検査役選任申立の積極的な活用法①~内部紛争・トラブル型事業承継の勘どころ~
3.総会検査役の選任と効用について(各論①)
第一に挙げられるのは、前述した、「株主総会が適法に行われることを事実上促進する機能」(違法性の抑止機能)の大きさです。
株主総会の運営はその性質上、弁護士に委ねることが出来ない場合がほとんどですが、中小企業における株主総会(の開催)は、株主側であれ、役員側であれ、或いは少数派株主であれ多数派株主であれ、不慣れな場合がほとんどです。
また、内部紛争やトラブル型事業承継という性質上、反対派の株主や役員が、株主総会の運営中であれ運営後であれ、かく乱を狙って様々な手立てを講じてくるのは十分想定しておかねばならないと言えます。
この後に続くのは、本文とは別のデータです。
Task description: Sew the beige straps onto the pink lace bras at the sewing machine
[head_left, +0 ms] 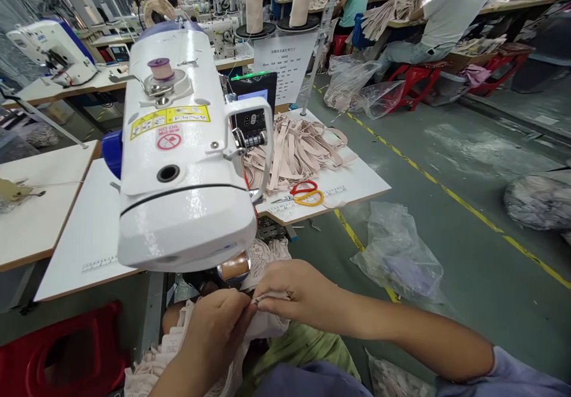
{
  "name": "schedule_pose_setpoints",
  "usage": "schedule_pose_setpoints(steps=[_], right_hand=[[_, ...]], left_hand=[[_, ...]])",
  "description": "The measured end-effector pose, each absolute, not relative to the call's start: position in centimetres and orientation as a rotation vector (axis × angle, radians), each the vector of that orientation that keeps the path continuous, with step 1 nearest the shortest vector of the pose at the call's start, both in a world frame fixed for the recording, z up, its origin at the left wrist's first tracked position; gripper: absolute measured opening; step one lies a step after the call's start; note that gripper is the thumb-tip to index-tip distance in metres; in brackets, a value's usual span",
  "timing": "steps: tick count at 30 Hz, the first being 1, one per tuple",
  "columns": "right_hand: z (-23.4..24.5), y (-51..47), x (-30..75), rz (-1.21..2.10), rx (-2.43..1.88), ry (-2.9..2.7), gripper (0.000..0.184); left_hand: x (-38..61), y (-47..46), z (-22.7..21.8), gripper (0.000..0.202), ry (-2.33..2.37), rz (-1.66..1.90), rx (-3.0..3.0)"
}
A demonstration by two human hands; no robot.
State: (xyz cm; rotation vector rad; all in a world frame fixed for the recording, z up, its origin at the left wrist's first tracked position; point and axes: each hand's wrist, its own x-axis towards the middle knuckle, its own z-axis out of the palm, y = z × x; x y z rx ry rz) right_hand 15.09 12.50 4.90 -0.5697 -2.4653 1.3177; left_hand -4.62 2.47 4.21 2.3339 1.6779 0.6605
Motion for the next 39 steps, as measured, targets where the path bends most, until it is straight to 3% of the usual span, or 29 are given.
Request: schedule_pose_setpoints(steps=[3,8,12,18,24,30,35,39], right_hand=[[5.2,12.8,14.8,1.221,-0.498,-2.508,0.019],[6.3,15.1,12.4,1.331,-0.492,-2.474,0.010],[6.5,16.6,10.5,1.040,-0.637,-2.598,0.024],[6.8,16.4,9.8,0.828,-0.701,-2.682,0.027],[5.0,15.3,11.0,0.741,-0.674,-2.548,0.015],[1.4,13.0,11.6,0.379,-0.618,-2.219,0.022],[0.3,12.1,11.1,0.578,-0.706,-2.191,0.020],[-1.1,11.4,11.5,1.046,-0.846,-2.007,0.026]], left_hand=[[-4.5,2.3,4.2,0.033,1.652,0.724,2.283],[-5.0,2.3,3.7,0.034,1.808,0.830,1.950],[-6.6,2.3,2.4,0.018,2.089,0.758,2.239],[-9.0,2.2,0.8,0.052,1.832,0.542,2.855],[-8.0,2.4,1.6,0.041,1.977,0.261,2.908],[-8.0,2.6,3.0,0.048,1.965,0.043,2.844],[-10.8,4.1,3.5,0.063,1.528,-0.012,3.082],[-9.9,4.3,3.3,0.052,1.657,0.005,3.048]])
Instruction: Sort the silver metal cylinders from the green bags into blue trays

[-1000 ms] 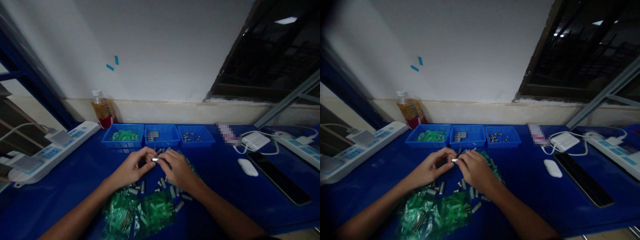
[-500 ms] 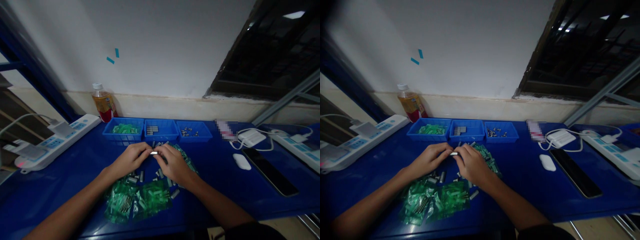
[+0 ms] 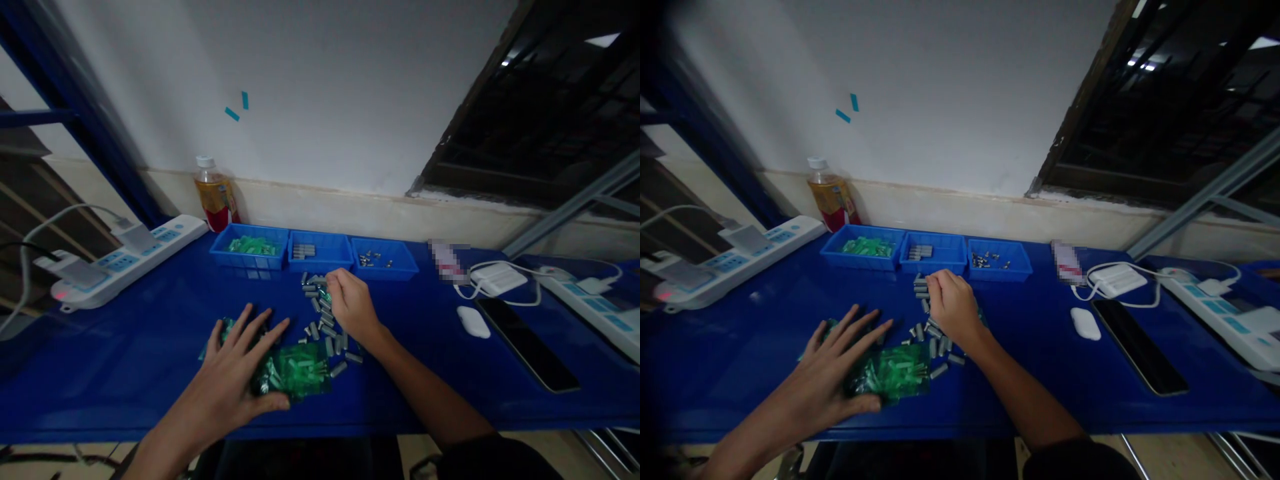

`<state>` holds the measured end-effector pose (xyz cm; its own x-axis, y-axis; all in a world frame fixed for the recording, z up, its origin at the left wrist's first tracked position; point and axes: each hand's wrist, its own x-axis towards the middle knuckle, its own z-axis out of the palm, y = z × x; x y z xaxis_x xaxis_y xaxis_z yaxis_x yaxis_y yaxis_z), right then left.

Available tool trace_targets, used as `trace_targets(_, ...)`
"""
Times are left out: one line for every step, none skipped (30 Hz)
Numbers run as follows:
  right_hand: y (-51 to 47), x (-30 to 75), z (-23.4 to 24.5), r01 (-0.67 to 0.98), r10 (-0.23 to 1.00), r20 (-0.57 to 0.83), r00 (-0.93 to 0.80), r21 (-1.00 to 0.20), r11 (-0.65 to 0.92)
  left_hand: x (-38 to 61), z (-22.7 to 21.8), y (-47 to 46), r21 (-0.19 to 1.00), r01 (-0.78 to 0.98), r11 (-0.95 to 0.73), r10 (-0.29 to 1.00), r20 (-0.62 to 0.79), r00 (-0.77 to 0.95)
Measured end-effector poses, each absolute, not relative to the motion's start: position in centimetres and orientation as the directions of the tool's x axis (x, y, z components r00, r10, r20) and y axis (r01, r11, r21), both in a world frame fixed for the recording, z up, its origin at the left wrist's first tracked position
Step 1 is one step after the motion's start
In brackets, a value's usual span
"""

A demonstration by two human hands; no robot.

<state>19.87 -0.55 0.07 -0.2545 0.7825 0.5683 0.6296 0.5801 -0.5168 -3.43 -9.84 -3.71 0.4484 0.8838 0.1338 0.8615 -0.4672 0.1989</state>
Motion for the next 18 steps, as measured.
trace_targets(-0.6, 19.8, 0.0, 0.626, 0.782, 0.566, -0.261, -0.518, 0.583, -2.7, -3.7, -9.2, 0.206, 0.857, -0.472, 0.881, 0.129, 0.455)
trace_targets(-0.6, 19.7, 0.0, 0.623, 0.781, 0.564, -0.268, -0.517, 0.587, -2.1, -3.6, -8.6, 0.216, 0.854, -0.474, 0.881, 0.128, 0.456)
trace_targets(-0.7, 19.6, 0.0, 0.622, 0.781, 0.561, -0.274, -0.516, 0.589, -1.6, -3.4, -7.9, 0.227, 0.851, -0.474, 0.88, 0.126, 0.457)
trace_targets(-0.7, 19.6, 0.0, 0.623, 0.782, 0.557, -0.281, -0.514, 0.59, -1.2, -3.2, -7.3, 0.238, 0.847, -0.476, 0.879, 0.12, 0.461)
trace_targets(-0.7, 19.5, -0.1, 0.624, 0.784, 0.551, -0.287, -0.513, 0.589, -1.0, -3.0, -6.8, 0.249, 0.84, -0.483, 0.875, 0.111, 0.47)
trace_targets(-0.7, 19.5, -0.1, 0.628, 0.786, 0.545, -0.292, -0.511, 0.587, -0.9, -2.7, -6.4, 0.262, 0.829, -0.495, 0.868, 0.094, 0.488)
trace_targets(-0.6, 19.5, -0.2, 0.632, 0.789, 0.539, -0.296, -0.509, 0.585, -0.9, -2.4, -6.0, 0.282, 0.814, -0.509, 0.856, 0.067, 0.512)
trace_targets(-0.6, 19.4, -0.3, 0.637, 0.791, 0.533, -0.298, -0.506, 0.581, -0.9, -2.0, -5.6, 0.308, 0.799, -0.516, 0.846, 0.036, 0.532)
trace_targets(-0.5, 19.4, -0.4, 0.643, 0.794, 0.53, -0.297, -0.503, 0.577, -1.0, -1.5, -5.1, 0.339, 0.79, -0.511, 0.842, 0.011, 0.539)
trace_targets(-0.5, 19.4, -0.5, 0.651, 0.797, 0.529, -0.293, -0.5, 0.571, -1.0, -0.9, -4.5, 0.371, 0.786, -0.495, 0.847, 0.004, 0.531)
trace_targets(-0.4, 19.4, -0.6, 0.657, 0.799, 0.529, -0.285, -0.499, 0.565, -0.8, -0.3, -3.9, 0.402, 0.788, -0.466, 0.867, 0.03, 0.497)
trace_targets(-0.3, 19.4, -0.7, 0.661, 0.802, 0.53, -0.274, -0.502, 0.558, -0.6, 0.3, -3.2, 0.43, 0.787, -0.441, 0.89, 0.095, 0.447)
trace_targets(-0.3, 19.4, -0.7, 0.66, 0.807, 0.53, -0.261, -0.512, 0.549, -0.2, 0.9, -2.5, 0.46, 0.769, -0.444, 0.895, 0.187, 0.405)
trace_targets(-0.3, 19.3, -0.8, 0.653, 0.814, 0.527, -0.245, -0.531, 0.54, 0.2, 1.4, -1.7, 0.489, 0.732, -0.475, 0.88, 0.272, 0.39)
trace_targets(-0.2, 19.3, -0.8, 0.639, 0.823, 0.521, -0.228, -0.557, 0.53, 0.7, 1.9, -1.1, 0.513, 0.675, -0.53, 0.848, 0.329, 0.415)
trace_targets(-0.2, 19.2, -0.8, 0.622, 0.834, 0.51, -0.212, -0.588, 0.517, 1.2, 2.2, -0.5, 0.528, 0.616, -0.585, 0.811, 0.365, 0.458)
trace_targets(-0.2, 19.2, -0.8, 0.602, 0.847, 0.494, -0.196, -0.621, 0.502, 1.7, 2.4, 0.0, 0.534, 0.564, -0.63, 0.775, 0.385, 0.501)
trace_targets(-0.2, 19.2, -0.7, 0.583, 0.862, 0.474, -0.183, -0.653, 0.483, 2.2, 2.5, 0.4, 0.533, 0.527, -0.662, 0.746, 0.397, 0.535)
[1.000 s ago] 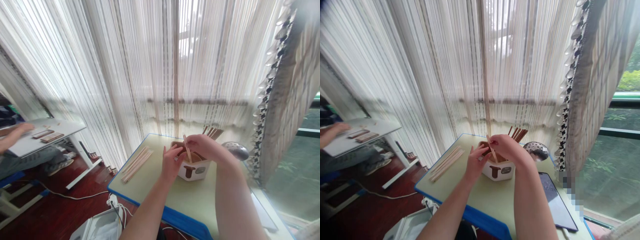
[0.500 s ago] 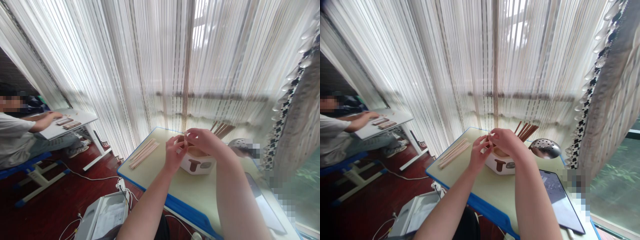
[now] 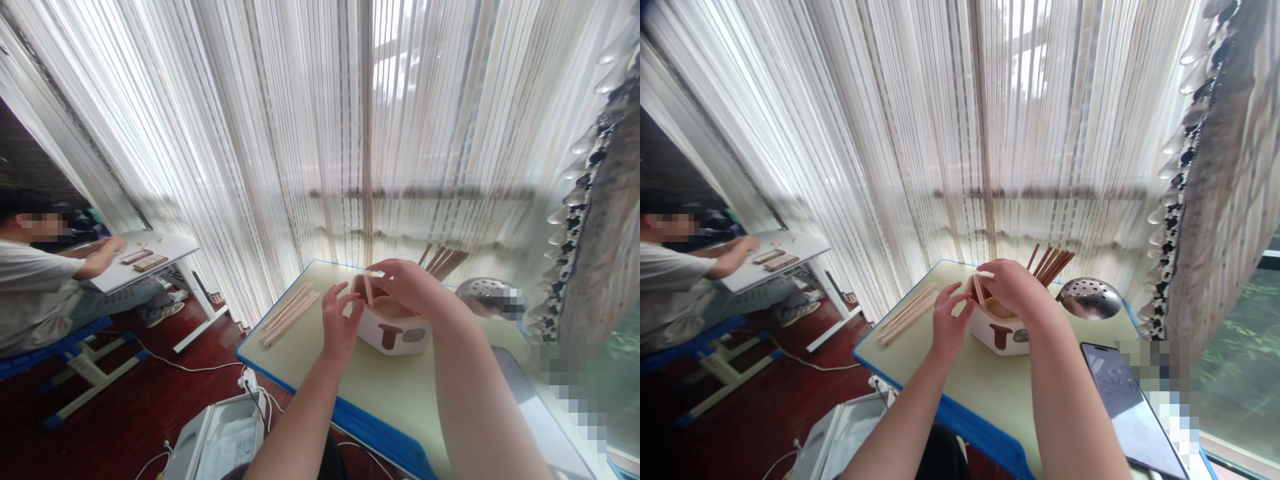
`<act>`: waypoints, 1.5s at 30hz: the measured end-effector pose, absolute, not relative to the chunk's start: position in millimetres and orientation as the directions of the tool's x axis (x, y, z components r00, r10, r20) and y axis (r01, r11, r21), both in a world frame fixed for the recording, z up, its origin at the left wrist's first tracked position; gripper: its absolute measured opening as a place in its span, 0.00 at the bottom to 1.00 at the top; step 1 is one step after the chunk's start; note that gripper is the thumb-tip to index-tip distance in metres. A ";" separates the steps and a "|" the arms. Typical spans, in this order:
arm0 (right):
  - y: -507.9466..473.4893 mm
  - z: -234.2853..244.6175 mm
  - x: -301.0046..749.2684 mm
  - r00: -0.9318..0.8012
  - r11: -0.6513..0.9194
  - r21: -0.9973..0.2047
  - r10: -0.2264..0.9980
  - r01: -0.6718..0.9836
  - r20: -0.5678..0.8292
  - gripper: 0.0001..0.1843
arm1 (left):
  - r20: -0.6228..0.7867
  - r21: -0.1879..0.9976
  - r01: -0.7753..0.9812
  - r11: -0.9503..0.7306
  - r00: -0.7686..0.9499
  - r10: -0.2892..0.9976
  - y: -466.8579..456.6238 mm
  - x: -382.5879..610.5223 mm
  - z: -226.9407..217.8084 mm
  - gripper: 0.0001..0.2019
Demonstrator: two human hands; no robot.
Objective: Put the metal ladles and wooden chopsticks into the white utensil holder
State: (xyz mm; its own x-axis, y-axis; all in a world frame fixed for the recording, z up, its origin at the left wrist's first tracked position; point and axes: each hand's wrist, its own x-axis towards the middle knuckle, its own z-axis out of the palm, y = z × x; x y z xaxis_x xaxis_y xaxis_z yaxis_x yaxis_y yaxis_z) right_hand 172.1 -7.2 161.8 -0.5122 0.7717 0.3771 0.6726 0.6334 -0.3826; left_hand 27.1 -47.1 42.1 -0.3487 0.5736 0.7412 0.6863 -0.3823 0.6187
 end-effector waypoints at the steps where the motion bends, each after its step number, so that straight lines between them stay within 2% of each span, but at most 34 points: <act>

株主総会の開催にあたっては、主催者と私とで協働しながら株主総会の目的や決議事項に応じたシナリオを作り上げていくとともに、そのシナリオを元にした株主総会の予行演習をさせていただくのは通常の流れですが、イレギュラーな要素の全てに見通しを立てて対策を立てるというのは事実上不可能な上に、また運営者の負担も過度になってしまいます。
そこで、株主総会の開催に先立って、実施される株主総会の運営をリードしていきたいと考える側が、総会検査役の選任を申し立てておくことで、いわば、反対派が株主総会を混乱に陥れようとする目をあらかじめ摘んでしまうことが出来るのです。
このように、内部紛争やトラブル型事業承継の場面では、総会検査役の選任の機能の一つとされる「違法性の抑止機能」が、大きな効果を発揮する場合が少なくありません。
因みに、申立てに際しては、総会検査役の報酬を裁判所に予納する必要があります。
もっとも、最終的には会社の費用が検査役の報酬に充てられますので、株主側で株主総会を開催する場合はそのことも大きな魅力の一つと言えます。